Work to be completed: Would you transcribe the listing that follows, character for character, and omit its images?

(Input data Opens)

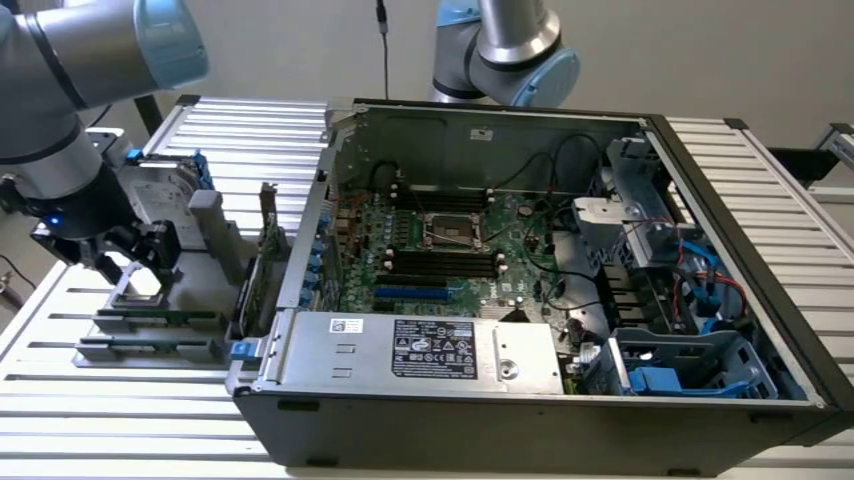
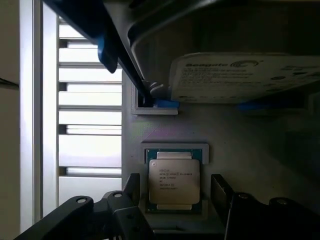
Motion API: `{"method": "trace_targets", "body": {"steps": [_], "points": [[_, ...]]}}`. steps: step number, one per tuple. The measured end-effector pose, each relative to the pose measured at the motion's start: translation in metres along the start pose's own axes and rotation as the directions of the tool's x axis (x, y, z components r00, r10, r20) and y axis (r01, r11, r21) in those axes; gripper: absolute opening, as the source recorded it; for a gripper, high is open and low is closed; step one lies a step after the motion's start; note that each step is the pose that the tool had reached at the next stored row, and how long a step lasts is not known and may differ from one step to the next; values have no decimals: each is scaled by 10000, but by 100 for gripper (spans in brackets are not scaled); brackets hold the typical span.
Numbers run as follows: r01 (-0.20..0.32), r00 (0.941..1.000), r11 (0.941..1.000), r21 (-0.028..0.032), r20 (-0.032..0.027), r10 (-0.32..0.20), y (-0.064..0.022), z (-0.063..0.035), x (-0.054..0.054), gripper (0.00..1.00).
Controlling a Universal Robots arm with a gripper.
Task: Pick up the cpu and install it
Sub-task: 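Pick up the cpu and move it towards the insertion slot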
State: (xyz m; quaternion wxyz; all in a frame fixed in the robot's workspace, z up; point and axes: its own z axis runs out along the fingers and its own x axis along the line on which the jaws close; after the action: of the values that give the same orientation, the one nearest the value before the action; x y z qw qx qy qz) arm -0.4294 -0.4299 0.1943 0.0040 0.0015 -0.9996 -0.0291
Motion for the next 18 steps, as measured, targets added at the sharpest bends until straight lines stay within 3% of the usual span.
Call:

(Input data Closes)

Task solution:
Motion API: `{"method": "trace_targets", "body": {"steps": [_], "points": [[_, ...]]}}`. steps: step number, one per tuple. The measured end-effector pose, each relative to the pose measured at the motion's start: translation in metres along the start pose's own axes and rotation as the directions of the tool's x axis (x, y, z components r00, r10, r20) and y axis (r01, r11, r21) in those axes; gripper: absolute opening, as the source recorded it; for a gripper, high is open and low is closed; step one lies a step after the motion's start; note that each step is the pose that the tool had reached at the next stored row, and how long a step lasts is not known and may differ from one step to the next; values have no decimals: each is scaled by 10000, but by 100 for gripper (spans in brackets are not scaled); brackets hold the typical span.
Numbers run as follows: r01 (-0.20..0.32), r00 (0.941..1.000), r11 (0.941..1.000), r21 (-0.028..0.032), r20 (-0.032..0.027), r10 (-0.32..0.20), y (-0.064..0.022), z (-0.063..0.035), x (-0.054..0.054), gripper (0.00..1.00).
Controlling a Universal Robots arm with a gripper.
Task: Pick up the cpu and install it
Sub-task: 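Pick up the cpu and move it towards the insertion slot
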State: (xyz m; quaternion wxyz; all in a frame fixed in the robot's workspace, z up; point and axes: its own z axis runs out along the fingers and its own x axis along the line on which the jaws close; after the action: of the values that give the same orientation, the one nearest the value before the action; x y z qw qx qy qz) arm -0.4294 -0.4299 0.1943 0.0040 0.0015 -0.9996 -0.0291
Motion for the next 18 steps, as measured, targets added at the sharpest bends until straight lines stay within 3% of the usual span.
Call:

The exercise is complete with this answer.